High-Tech And Vertex Juggling - NVIDIA's New GeForce3 GPU

What Is A Vertex?

The next stage in the 3D-pipeline is the transformation. I have explained it in previous articles, which is why I will keep this a bit short. A frame of a 3D-scene, as displayed on your monitor, consists of several different objects in certain places that are lit by one or several different kind of light sources, seen from a certain viewpoint. I guess this explanation is as basic, but also as complete as it gets. Every object, may it be a player, a wall, the floor or whatnot is made of a certain number of triangles.

'Vertices' (sing. 'Vertex') are the corners of those triangles that each 3D-object is made of. In fact, the vertices are the very 'virtual matter' that makes a 3D-object.

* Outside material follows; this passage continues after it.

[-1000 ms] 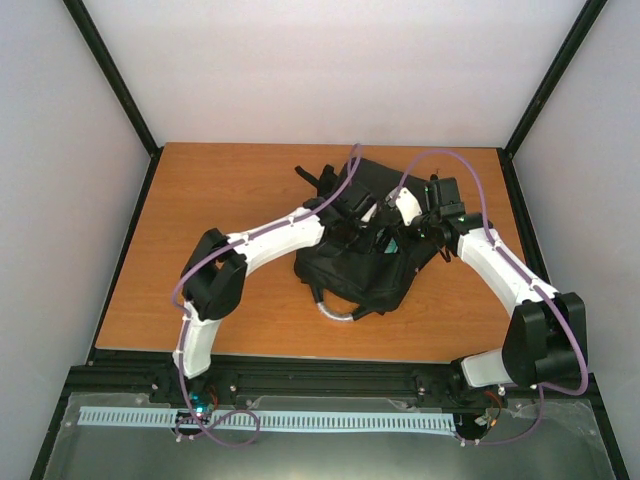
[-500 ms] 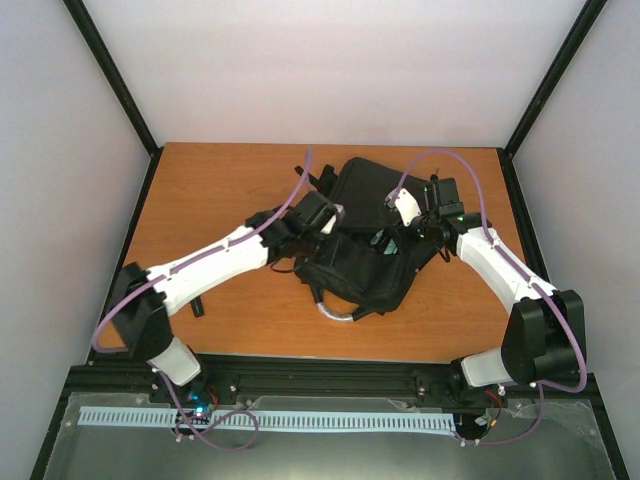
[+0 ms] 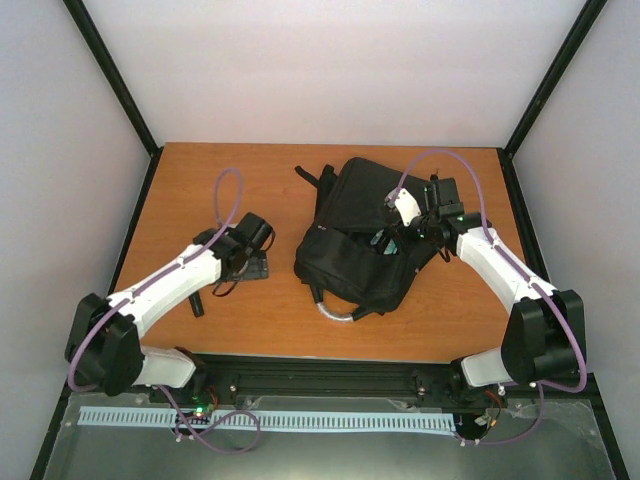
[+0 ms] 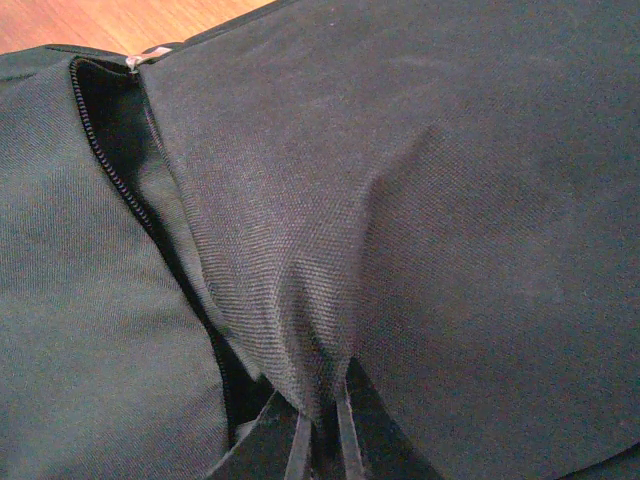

As the game engine transfers the object of a scene to the graphics processor, it actually sends over all the vertices of this object. Each vertex carries a lot of information. First of all there are the 3-dimensional coordinates x, y, z and w (weight). Then there is the color, often specified in form of a diffuse as well as a specular color. This color data is coded in the common 'RGBA' format, for 'red, blue, green and alpha'. The vertex also needs to carry its normal, the vector that points orthogonal off its surface. Then there are the texture coordinates s, t, r and q, which represent the texture and its position for the vertex. A vertex can of course have several texture coordinates in case that more than one texture is supposed to be applied to it. Additionally there might be fog as well as point size information and even more. You can see that a vertex, the smallest unit in a 3D-scene, is carrying a huge amount of descriptions.

Transform

You saw the example of the kettle above. It was supposed to represent the definition of a 3D-object as it is sent to the transform engine, using the 'general' or 'basic' 3D-coordinates supplied by the game (model space/world space). Now you can imagine that from your view port (the screen), you might see the kettle from a different angle, a different direction or in a different location (view space). Thus the coordinates of the vertices need to be altered, with the result that each triangle that makes up the kettle might have to be rotated, enlarged/reduced or shifted up, down, left or right. This is what transforming does. It changes the coordinates of the vertices that make up a 3D-object as supplied by the 3D-game to the coordinates that accord to your point of view.